[Work to be completed]
Please return the whole listing word for word.

[Recorded information]
┌────────
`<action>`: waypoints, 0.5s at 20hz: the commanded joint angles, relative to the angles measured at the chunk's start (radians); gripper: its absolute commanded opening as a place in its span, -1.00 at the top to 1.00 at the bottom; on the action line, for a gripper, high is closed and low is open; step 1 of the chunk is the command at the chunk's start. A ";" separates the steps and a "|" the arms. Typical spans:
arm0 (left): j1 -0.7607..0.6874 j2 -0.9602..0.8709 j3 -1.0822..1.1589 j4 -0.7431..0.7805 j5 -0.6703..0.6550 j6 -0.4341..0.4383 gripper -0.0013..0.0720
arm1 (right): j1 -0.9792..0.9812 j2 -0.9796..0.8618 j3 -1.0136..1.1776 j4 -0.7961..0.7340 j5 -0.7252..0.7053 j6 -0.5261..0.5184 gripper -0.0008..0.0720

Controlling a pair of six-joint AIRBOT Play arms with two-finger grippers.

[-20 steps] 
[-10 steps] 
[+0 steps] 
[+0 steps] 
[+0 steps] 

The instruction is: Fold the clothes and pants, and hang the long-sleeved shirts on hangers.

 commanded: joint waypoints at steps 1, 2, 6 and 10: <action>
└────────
[Finished exercise]
`<action>`: waypoints, 0.5s at 20hz: the commanded joint angles, relative to the angles measured at the chunk's start (radians); gripper: its absolute commanded opening as a place in its span, -1.00 at the top to 1.00 at the bottom; on the action line, for a gripper, high is closed and low is open; step 1 of the chunk is the command at the chunk's start. A ";" separates the steps and a "|" the arms. Typical spans:
arm0 (left): j1 -0.7607..0.6874 j2 -0.9602..0.8709 j3 -1.0822..1.1589 j4 -0.7431..0.7805 j5 -0.6703..0.6550 j6 -0.4341..0.4383 gripper -0.0013..0.0720
arm1 (right): j1 -0.9792..0.9812 j2 -0.9796..0.8618 j3 -1.0136..1.1776 j4 -0.7961..0.7340 j5 -0.7252..0.7053 j6 -0.5261..0.5184 gripper -0.0008..0.0720

Controlling a pair of six-joint AIRBOT Play arms with two-finger grippers.

[-20 steps] 
[-10 steps] 
[+0 steps] 
[+0 steps] 
[+0 steps] 

The instruction is: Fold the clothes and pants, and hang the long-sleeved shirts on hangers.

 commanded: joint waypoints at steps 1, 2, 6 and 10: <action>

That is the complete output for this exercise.